The force attempted to land on Cape Tarkhankut, on Crimea’s western end, using a high-speed boat and three jet skis, the ministry said.
The Crimean Peninsula, which Russia illegally annexed from Ukraine in 2014, has been a frequent target of Ukrainian attacks.
The region has been the key hub supporting the invasion.
Ukraine is pressing on with a slow-moving counter-offensive it launched three months ago, even as uncertainty grows over the scale of the future supply of weapons and ammunition from its Western allies.
Rob Bauer, the head of Nato’s military committee, sounded the alarm about depleted stockpiles.

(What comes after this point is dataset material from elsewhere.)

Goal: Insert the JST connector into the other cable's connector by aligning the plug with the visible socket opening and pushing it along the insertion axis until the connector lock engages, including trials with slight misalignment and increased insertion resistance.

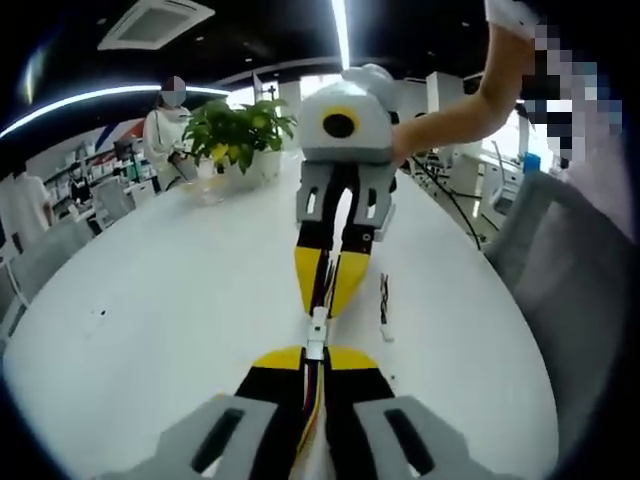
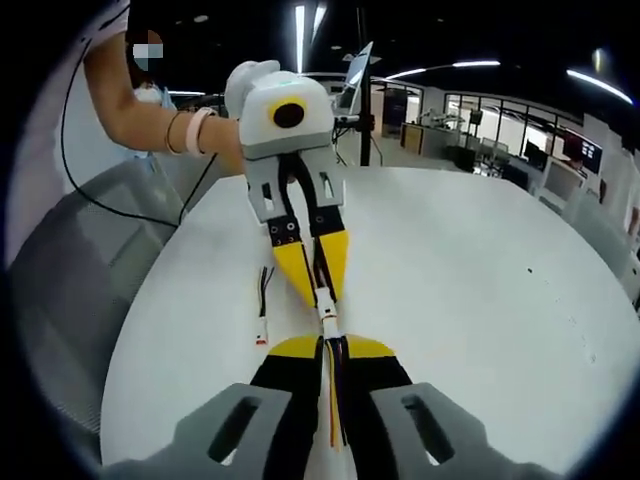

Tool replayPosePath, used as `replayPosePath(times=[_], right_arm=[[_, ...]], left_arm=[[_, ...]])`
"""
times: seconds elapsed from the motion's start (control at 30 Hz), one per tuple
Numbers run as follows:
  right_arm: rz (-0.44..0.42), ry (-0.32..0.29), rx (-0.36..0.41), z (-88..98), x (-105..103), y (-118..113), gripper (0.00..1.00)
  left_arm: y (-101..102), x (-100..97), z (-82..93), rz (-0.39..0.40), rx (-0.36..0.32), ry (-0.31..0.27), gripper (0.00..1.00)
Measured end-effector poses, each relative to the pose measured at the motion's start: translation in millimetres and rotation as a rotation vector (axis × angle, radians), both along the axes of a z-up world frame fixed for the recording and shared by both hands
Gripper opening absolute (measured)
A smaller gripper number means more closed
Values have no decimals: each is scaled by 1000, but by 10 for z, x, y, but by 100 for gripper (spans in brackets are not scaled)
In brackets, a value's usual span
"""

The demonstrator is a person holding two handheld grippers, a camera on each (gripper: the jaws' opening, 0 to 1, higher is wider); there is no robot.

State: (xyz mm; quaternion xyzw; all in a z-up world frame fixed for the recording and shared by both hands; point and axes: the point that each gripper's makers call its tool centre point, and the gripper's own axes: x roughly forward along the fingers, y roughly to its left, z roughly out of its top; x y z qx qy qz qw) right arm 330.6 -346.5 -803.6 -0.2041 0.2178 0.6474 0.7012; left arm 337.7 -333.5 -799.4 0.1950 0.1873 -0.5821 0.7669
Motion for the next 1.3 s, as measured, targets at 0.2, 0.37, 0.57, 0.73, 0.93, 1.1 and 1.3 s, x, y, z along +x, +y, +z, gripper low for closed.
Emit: replayPosePath(times=[0.2, 0.37, 0.57, 0.73, 0.93, 1.1, 1.3], right_arm=[[23, -10, -1, 4, -34, -3, 4], [35, -10, 13, 32, -50, -6, 4], [44, 11, 43, 68, -73, -23, 4], [40, 32, 75, 113, -72, -36, 4], [26, 65, 121, 179, -73, -58, 4], [25, 83, 123, 162, -91, -64, 4], [31, 81, 105, 129, -107, -60, 4]], left_arm=[[-9, -19, -1, -19, -2, -2, 0], [-12, -35, 17, -29, -13, 3, 0], [-15, -62, 48, -47, -37, 10, 0], [-26, -68, 100, -47, -73, 23, 0], [-49, -75, 166, -50, -113, 30, 0], [-81, -104, 156, -57, -111, 40, 0], [-73, -119, 119, -65, -94, 44, 0]])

With the war of attrition likely continuing through winter into next year, Admiral Bauer said of weapons systems and ammunition supplies: “The bottom of the barrel is now visible.”
He urged the defence industry to boost production “at a much higher tempo. And we need large volumes,” he told the Warsaw Security Forum, an annual conference, on Tuesday.
Also, the Pentagon has warned US congress that it is running low on money to replace weapons the US has sent to Ukraine.
Concern about the commitment of Kyiv’s allies has also grown amid political turmoil in the United States amid the unprecedented and dramatic removal of House Speaker Kevin McCarthy.
Some in the House Republican majority, and many Republican voters, oppose sending more military aid to Ukraine. The US is by far Ukraine’s largest military supplier.
The concerns prompted President Joe Biden to hold a phone call on Tuesday with key allies in Europe, as well as the leaders of Canada and Japan, to coordinate support for Ukraine.
The call came three days after Biden signed legislation hastily sent to him by congress that kept the federal government funded but left off billions in funding for Ukraine’s war effort that the White House had vigorously backed.
Later on Wednesday, sirens blared across Russia and television station briefly interrupted regular broadcasts to air emergency warnings as part of nationwide drills that started on the previous day to test the readiness of the country’s emergency agencies.
Russian media said that the scenario of the drills envisioned the increasing danger of a conflict between nuclear powers and simulated action in response to a situation in which 70% of housing and all vital infrastructure are destroyed and wide areas are contaminated by a radioactive fallout.
The drills follow a series of warnings from Russian officials that Western support for Ukraine has increased the threat of a direct military conflict between Russia and Nato.